Is Mesoblast (MESO) The Best Australian Stock To Buy According to Hedge Funds? - InvestingChannel

Is Mesoblast (MESO) The Best Australian Stock To Buy According to Hedge Funds?

We recently published a list of 10 Best Australian Stocks To Buy According to Hedge Funds. In this article, we are going to take a look at where Mesoblast (NASDAQ:MESO) stands against the other Australian stocks.

A Look at Australia’s Economic Performance in 2024

According to a report by KPMG, the global economy has shown remarkable resilience during monetary policy tightening and ongoing geopolitical tensions. In contrast, the Australian economy was close to entering a recession in 2024, with a mere 0.1% growth in the first quarter. Over the past year, the economy grew by only 1.1%. Household consumption increased by 0.4% during Q1, slightly better than Q4 of 2023. However, labor productivity, measured as GDP per hour worked, remained stagnant as the growth in hours worked matched GDP growth. The mining sector plays a crucial role in the economy of Australia making up 14.3% of the industry’s output, while finance contributes 7.4%, and manufacturing and construction add 7.1% and 5.7%, respectively. Australia’s export market is primarily driven by its mining resources, with China being the largest destination, accounting for 32.4% of exports, followed by Japan at 13.1%.

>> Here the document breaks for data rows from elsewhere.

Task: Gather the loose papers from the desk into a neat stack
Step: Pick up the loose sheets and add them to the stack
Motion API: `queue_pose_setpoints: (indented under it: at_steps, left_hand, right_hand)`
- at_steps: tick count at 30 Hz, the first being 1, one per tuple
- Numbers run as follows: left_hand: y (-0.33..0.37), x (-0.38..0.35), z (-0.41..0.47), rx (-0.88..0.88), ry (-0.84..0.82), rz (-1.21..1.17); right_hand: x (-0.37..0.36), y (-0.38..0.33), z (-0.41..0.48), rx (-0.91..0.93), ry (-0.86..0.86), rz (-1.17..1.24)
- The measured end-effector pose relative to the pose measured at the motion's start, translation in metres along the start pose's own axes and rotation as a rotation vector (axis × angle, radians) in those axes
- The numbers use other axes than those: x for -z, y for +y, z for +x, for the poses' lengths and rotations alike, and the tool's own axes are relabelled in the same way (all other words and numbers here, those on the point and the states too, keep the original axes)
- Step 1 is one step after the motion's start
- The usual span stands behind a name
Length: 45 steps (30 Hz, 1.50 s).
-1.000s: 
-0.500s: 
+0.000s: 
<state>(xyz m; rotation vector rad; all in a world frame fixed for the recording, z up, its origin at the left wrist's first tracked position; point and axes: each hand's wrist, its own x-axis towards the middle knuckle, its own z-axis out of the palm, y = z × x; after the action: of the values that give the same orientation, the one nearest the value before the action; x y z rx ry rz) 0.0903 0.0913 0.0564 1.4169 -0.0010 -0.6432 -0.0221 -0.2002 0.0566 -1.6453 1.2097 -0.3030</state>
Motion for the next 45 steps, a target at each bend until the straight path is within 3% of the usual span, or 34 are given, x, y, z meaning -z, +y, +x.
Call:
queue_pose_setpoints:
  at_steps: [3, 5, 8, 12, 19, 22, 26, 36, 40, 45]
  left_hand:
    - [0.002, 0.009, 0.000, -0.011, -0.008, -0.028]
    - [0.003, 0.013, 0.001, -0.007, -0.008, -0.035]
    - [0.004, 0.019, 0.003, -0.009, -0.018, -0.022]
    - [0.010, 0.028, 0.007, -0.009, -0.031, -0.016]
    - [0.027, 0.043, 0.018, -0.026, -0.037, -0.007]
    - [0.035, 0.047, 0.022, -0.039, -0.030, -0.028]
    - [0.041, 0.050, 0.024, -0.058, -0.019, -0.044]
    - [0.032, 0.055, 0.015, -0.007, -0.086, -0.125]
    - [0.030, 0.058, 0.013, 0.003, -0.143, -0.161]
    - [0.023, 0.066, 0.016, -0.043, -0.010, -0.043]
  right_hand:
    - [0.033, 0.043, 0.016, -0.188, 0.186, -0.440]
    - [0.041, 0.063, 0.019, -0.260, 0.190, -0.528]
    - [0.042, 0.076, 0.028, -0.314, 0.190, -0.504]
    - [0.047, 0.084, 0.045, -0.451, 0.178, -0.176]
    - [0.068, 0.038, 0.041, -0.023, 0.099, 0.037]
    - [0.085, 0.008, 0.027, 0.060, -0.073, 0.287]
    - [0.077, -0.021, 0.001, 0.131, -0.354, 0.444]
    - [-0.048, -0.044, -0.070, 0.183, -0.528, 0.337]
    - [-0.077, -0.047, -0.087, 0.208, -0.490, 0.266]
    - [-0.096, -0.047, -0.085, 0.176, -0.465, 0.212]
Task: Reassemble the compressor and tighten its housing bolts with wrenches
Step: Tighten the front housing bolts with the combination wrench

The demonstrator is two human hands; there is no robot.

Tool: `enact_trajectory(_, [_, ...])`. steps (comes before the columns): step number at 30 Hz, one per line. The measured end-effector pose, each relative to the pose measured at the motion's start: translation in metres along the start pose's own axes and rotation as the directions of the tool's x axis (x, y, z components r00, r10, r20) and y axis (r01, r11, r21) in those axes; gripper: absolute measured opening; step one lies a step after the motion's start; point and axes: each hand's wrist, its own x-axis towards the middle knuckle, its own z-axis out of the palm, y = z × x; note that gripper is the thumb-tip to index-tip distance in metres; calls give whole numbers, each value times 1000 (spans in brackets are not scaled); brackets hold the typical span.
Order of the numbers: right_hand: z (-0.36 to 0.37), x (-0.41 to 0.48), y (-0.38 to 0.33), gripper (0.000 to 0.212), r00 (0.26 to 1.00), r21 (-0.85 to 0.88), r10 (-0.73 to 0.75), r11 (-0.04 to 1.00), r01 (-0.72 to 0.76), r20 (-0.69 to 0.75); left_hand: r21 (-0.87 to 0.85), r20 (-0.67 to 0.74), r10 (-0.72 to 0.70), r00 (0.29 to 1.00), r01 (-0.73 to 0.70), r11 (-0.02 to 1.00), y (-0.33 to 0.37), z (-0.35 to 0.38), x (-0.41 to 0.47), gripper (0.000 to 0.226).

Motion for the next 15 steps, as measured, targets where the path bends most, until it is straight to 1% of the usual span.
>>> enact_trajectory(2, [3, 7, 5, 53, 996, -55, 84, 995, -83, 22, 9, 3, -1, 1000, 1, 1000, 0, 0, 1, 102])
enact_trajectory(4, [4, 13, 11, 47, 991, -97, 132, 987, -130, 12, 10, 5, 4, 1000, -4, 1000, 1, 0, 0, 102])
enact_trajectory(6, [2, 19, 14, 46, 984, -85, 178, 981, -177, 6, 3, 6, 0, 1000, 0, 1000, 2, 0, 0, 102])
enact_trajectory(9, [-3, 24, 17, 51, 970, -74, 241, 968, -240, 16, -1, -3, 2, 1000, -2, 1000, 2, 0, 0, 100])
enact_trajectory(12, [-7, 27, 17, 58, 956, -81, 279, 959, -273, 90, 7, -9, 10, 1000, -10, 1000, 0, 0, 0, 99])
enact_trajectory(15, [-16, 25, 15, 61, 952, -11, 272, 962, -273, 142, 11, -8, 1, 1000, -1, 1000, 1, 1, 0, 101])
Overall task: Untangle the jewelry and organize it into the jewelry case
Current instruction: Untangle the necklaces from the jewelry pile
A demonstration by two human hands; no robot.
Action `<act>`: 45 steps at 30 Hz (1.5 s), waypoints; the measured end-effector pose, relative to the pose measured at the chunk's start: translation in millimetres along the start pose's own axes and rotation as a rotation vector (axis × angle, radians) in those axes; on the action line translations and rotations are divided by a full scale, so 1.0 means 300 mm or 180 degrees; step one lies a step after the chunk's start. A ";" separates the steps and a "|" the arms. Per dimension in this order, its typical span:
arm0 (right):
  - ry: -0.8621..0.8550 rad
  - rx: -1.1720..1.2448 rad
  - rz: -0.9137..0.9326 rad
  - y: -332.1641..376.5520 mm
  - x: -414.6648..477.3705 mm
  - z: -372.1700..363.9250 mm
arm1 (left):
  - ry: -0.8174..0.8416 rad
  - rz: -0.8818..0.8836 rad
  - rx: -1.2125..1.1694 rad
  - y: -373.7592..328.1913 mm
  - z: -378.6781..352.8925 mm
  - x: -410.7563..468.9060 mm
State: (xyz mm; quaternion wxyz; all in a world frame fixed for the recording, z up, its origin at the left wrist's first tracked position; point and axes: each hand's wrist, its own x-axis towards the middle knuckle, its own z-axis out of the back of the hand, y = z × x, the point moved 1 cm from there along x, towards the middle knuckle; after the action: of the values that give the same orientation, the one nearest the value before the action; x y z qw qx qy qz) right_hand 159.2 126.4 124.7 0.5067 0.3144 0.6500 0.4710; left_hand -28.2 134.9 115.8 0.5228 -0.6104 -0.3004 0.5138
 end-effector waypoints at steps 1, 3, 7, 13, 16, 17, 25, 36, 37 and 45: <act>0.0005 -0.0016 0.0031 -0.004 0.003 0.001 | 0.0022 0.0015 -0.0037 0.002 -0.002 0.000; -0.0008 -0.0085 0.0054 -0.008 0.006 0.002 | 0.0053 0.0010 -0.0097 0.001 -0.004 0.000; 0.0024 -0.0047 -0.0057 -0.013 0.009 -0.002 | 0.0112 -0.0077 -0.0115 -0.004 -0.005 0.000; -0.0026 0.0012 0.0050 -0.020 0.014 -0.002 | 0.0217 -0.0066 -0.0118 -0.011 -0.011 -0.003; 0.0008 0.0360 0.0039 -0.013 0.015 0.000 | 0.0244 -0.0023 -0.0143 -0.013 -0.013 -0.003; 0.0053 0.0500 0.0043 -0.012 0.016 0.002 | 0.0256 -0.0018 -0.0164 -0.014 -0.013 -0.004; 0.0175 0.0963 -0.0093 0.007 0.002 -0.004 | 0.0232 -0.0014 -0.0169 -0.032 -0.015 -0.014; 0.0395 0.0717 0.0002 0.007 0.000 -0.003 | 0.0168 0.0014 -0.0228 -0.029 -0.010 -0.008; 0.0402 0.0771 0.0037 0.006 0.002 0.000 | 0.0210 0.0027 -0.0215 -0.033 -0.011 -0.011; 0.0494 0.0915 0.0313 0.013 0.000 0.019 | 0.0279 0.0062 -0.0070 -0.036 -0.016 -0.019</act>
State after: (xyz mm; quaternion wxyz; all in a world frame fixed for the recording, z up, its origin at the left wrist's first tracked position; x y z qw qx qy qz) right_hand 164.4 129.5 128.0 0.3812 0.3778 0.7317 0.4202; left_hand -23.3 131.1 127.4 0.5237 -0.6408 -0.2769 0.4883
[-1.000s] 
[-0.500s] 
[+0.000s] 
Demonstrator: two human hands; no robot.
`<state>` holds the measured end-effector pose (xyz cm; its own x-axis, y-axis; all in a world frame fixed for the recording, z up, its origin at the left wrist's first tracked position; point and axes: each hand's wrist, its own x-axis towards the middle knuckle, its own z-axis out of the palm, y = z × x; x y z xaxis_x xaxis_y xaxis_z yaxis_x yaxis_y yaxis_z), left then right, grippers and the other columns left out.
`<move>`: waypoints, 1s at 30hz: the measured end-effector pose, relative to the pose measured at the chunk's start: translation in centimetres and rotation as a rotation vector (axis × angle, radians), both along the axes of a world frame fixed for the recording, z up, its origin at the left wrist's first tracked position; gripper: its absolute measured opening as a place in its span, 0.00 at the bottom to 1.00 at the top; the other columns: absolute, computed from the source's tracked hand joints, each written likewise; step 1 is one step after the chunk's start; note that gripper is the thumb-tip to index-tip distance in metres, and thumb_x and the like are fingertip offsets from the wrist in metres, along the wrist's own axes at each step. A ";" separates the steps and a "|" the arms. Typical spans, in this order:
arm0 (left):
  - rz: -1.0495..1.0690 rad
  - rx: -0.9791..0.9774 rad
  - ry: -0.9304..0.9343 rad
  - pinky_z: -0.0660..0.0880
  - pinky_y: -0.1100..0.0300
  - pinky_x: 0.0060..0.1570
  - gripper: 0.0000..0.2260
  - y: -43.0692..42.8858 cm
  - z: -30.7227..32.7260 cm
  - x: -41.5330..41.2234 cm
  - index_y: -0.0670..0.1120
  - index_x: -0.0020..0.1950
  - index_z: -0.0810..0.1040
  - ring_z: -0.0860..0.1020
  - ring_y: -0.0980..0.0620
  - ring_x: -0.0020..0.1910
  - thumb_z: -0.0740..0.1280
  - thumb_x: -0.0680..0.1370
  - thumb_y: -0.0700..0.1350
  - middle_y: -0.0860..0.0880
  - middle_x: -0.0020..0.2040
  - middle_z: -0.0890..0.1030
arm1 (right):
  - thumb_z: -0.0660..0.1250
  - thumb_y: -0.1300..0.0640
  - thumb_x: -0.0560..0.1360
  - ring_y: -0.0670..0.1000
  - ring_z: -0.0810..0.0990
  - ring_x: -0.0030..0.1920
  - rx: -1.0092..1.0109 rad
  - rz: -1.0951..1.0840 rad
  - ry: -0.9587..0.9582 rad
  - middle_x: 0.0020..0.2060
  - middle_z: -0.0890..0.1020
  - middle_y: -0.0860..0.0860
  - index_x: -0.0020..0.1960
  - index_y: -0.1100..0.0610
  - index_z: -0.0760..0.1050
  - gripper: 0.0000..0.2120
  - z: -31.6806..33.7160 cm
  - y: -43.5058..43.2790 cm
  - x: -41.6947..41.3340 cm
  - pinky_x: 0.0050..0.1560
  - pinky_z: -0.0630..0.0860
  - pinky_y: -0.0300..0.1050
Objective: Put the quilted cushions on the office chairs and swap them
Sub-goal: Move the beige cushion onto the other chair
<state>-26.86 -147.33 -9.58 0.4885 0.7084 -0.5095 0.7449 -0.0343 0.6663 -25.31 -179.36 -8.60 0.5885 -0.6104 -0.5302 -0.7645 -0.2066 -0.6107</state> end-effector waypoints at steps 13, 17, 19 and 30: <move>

The March 2024 survey of private capital expenditure reveals strong actual investments in the first nine months of FY24, along with positive momentum for the remainder of the financial year and into FY25. Private new capital expenditure rose by 1% in the March quarter of 2024. Business investment in non-mining industries grew by 3.3%, partially offsetting a 4.7% decline in mining capital expenditure. This quarterly growth marks a slowdown from the robust levels seen in late 2022 and early 2023. The transport, postal, and warehousing sectors experienced the strongest growth, driven by increased vehicle investments and ongoing spending on large infrastructure projects. Similarly, capital expenditure on equipment and machinery in the information media and telecommunications sector rose significantly due to continued investment in data centers. However, the weakening demand for consumer goods and services impacted the retail sector and its upstream industries.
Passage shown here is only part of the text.